ACTION ITEM
Output only the lines of the entries that follow, starting at the one with "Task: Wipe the" and running down to the one with "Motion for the", both included and unchanged.

** MATERIAL TO PROCESS follows **

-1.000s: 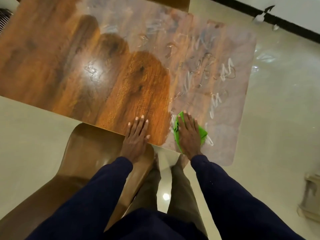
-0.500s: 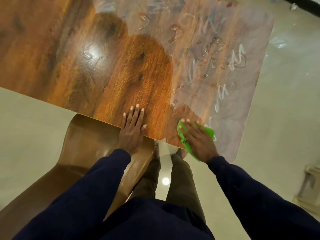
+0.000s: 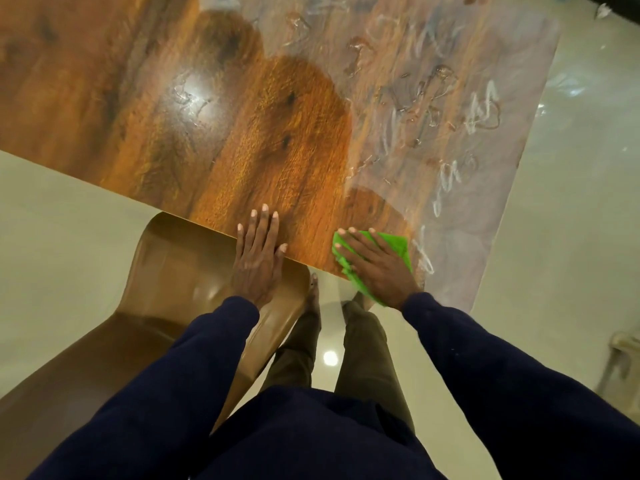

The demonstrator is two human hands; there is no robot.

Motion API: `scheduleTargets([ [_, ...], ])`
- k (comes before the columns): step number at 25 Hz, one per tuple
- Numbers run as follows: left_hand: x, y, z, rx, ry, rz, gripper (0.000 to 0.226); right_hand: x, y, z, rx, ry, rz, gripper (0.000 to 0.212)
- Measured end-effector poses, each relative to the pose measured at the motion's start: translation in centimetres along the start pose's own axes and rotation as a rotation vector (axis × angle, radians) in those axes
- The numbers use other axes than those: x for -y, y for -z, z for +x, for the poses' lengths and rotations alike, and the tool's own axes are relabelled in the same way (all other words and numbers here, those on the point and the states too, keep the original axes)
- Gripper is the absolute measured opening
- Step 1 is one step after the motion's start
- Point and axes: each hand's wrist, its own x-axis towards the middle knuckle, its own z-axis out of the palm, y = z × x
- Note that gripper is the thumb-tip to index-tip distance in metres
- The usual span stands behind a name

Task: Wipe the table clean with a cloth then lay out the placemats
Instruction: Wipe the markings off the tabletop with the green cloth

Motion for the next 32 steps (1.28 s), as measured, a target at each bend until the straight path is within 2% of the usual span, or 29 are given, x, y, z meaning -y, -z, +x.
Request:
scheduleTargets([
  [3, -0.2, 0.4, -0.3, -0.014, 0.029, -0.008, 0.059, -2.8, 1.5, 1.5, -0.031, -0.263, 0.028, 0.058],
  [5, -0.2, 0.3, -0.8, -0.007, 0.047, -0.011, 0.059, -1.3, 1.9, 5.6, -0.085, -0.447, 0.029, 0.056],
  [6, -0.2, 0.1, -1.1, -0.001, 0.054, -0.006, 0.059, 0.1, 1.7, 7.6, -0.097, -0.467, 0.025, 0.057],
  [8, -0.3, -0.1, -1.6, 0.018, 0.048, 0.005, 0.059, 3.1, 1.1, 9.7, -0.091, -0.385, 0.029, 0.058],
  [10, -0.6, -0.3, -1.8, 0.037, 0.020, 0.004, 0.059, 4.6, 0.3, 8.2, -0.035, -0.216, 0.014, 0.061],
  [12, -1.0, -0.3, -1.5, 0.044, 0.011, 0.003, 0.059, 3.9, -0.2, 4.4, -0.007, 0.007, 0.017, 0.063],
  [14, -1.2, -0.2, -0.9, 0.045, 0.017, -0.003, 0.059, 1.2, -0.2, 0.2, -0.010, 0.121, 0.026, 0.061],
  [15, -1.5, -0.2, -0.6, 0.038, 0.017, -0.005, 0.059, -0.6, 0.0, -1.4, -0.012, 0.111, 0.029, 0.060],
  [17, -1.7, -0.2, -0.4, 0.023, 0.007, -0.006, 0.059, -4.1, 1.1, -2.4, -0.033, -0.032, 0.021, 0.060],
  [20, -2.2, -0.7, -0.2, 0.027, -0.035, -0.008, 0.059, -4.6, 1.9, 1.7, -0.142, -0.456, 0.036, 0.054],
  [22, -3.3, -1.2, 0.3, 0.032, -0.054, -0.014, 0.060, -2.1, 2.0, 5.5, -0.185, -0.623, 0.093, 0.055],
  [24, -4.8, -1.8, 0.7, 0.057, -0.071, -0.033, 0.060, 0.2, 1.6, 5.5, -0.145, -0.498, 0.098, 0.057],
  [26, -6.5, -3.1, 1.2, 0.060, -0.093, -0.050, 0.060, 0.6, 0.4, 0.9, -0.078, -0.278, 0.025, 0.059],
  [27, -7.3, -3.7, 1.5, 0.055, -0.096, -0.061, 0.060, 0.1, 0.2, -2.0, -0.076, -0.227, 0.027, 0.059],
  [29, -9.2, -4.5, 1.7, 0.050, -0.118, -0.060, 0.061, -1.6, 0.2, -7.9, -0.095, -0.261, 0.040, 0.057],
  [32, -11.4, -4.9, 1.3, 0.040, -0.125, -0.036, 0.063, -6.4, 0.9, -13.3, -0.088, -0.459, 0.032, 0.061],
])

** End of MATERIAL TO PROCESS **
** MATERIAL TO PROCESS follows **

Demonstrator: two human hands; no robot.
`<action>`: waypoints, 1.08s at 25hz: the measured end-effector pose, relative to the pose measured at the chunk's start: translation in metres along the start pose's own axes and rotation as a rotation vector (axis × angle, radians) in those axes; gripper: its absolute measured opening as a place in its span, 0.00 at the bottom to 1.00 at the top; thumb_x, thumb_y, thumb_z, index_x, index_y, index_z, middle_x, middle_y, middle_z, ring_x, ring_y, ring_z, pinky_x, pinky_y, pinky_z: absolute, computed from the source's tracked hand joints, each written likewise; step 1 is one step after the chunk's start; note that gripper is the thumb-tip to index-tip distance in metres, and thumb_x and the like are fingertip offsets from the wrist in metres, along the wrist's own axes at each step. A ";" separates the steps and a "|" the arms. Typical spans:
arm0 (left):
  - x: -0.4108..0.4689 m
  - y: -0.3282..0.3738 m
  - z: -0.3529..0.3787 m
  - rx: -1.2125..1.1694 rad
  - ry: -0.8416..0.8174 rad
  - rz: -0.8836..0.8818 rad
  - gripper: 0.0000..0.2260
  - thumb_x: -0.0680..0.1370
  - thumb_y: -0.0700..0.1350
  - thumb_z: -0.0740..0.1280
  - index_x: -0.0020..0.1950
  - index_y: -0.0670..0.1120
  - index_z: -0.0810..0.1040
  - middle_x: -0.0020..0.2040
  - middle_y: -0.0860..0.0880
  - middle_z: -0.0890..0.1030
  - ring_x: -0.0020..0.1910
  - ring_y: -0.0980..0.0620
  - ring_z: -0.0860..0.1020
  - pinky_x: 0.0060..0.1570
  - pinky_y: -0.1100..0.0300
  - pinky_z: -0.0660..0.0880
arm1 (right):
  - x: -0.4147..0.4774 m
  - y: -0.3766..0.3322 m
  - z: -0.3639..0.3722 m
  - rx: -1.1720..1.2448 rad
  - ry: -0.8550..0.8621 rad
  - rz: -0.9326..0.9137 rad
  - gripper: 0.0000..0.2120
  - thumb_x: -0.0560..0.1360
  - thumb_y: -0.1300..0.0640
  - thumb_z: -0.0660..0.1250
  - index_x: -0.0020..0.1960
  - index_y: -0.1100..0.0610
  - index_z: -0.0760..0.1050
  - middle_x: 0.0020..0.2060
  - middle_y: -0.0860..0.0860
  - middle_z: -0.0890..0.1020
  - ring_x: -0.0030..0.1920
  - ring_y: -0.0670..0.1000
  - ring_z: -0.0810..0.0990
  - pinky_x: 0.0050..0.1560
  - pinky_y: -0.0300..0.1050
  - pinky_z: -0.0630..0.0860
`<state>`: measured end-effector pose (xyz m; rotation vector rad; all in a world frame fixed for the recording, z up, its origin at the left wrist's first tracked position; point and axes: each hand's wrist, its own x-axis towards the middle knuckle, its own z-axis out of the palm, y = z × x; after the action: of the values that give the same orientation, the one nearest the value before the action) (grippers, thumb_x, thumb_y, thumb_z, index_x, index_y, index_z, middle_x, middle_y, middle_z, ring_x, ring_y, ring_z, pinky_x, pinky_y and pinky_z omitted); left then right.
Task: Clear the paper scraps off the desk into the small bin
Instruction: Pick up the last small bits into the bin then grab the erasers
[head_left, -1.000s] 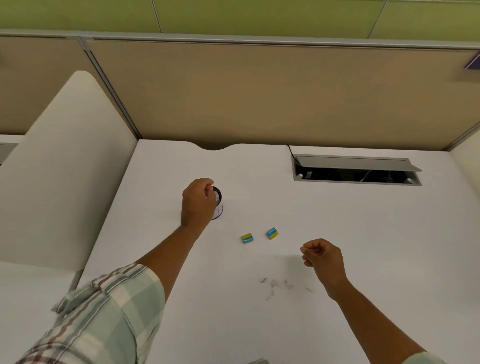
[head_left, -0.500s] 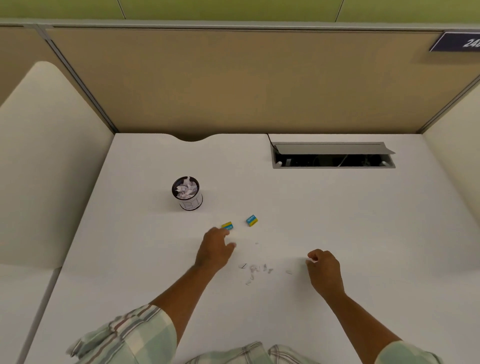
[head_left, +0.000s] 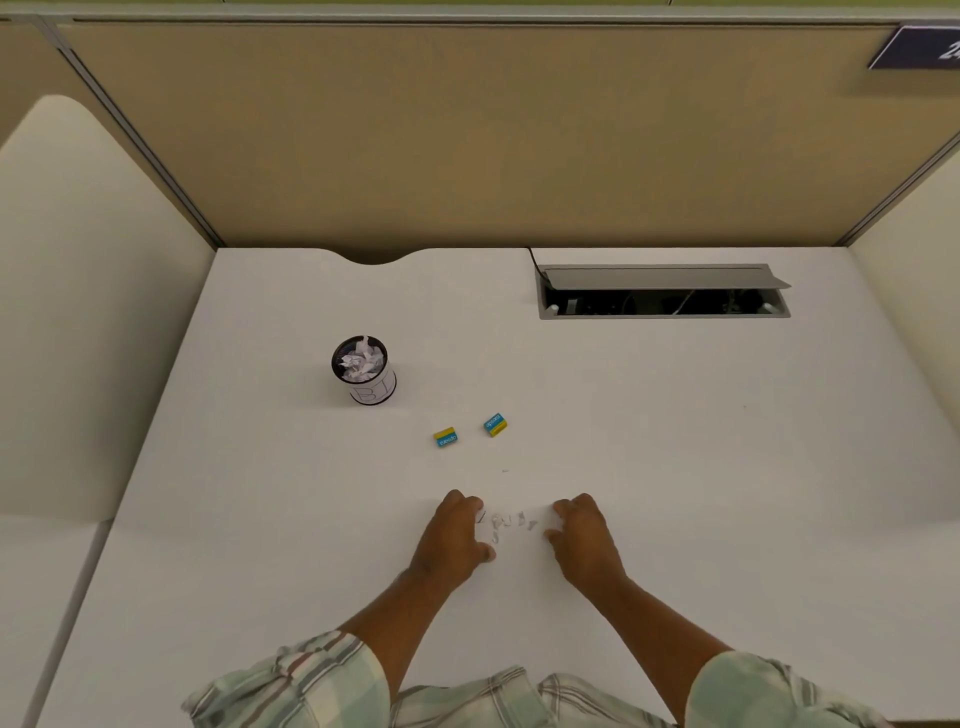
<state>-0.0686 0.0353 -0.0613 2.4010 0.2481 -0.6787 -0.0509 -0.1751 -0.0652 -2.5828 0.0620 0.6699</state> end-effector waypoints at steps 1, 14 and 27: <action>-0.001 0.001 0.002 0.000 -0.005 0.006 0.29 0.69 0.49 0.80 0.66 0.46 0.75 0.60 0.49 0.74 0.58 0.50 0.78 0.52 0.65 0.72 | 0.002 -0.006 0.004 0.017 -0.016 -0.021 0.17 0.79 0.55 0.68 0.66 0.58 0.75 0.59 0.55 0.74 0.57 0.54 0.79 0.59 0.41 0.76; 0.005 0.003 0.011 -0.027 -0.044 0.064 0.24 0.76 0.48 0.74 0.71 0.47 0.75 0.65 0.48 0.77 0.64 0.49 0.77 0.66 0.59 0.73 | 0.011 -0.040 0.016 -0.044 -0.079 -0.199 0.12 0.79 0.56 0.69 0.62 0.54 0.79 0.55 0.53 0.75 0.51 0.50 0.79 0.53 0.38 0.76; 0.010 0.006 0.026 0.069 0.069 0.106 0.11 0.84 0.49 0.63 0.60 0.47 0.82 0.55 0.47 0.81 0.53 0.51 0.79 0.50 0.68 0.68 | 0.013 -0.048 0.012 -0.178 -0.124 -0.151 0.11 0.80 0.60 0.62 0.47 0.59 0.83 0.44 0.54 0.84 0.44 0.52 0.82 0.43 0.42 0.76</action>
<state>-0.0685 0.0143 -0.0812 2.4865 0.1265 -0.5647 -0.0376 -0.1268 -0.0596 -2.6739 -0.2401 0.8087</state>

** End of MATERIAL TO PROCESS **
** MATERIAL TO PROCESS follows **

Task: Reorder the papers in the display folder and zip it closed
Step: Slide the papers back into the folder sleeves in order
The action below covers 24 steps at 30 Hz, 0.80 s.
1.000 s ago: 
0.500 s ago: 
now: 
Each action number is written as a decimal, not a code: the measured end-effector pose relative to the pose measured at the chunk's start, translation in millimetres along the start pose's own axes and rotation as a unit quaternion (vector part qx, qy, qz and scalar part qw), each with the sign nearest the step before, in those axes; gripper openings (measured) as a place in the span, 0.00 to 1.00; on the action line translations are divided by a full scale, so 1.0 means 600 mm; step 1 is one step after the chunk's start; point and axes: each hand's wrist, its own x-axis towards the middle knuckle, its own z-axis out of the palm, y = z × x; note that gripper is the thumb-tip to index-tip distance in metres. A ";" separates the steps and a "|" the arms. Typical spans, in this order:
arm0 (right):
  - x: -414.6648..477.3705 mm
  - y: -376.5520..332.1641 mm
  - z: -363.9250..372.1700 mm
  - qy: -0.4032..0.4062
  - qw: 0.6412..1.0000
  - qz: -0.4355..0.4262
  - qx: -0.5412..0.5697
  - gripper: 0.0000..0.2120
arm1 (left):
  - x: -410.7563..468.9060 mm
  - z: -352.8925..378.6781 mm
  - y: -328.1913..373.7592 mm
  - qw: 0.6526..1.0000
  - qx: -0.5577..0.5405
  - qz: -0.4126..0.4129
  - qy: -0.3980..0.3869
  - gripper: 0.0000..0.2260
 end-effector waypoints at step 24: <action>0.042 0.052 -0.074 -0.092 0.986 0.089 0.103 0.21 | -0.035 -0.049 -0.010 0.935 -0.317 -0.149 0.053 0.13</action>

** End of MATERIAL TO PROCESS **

ANSWER FOR THE TASK
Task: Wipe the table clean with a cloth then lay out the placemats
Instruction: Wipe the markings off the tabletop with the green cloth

Motion for the next 32 steps (1.28 s), as measured, a target at each bend until the straight path is within 2% of the usual span, or 29 are given, x, y, z meaning -y, -z, +x.

Nothing more will be written for this answer.